Document Detail

Dynamic Response of the Idiopathic Scoliotic Spine to Axial Cyclic Loads.
MedLine Citation:
PMID:  21079543     Owner:  NLM     Status:  Publisher    
STUDY DESIGN.: Numerical techniques were used to study the vibration response of idiopathic scoliosis patients with single thoracic curve. OBJECTIVE.: To analyze the dynamic characteristics of the idiopathic scoliotic spine under the whole-body vibration condition. The influence of the upper body mass was also studied. SUMMARY OF BACKGROUND DATA.: The relationship between the whole-body vibration and the spinal disorders has been investigated using finite element method. However, the dynamic response features of the scoliotic spine to the vibration were poorly understood. METHODS.: The resonant frequencies of the scoliotic spine and the effects of the body weight were studied using a finite element model described previously. Modal and harmonic analysis was conducted. The amplitudes of 6 fundamental vertebral movements around the long, coronal and sagittal axis were quantified in the frequency range of 1 to 35 Hz. RESULTS.: The vibration-induced rotation amplitudes of the apex of the thoracic deformity were higher than that of the lumbar segments.

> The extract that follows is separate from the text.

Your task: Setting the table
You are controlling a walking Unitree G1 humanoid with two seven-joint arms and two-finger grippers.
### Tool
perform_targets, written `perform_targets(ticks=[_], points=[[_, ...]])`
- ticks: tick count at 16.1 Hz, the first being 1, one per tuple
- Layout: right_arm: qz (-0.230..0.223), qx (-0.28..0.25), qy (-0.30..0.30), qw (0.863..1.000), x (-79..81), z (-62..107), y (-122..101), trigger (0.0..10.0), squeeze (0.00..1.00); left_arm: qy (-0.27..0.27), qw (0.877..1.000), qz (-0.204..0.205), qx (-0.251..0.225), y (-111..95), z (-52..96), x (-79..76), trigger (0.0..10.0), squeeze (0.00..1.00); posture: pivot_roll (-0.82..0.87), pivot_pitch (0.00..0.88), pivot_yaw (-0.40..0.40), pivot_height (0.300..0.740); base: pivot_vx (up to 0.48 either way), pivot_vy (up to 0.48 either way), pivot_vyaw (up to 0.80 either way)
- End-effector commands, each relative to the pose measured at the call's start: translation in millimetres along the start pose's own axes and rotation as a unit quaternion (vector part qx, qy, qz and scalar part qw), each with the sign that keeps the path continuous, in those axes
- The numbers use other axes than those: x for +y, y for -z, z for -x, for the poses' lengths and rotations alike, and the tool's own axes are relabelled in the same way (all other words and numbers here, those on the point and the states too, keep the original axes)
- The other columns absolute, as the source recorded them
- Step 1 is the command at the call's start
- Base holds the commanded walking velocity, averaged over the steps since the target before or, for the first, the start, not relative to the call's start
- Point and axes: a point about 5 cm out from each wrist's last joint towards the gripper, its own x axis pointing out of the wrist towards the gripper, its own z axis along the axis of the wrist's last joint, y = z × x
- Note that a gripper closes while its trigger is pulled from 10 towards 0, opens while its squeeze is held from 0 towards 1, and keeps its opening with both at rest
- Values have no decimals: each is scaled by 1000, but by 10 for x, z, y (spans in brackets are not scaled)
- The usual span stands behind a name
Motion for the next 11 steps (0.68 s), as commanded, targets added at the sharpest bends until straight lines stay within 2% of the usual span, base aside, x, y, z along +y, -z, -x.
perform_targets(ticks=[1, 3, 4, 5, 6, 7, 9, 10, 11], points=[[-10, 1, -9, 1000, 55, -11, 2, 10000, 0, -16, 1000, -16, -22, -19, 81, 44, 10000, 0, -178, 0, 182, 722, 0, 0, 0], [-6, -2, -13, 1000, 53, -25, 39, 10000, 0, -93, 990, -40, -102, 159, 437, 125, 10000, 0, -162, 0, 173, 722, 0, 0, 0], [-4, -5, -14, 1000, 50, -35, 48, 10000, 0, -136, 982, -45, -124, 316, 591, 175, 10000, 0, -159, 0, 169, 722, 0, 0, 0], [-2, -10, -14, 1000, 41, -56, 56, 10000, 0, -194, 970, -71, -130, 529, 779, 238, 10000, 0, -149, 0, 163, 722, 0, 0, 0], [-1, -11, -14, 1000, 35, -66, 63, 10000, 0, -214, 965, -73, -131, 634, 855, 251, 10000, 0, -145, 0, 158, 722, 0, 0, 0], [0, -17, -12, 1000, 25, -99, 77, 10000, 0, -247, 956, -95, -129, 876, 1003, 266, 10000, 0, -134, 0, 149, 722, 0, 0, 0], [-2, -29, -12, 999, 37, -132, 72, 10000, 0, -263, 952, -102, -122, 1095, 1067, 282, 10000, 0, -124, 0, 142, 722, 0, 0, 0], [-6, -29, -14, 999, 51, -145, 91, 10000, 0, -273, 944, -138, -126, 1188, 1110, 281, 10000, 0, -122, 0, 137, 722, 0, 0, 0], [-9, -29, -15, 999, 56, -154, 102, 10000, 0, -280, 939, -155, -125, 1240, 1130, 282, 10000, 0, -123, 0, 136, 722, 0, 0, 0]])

The apical vertebrae had the greatest rotation amplitudes at 2 and 8 Hz, and the largest lateral translation amplitudes at 16 Hz. Vibration could cause large lateral flexion amplitudes in the apex of the thoracic deformity. The apical vertebrae had the largest side flexion amplitudes at 6 Hz. Increasing upper body mass could not change resonant frequency of vibration-induced lateral translation and rotation around the long axis of the apical vertebrae. CONCLUSION.: The scoliotic spine is more sensitive to vibration than the normal spine. For a patient with single thoracic curve, long-term whole-body vibration may do more harm to the thoracic deformity than to the lower lumbar segments. Axial cyclic loads applied to an already deformed spine may cause further rotational and scoliotic deformity. The patients with idiopathic scoliosis are more likely to suffer from vibration-induced spinal disorders than those by normal persons.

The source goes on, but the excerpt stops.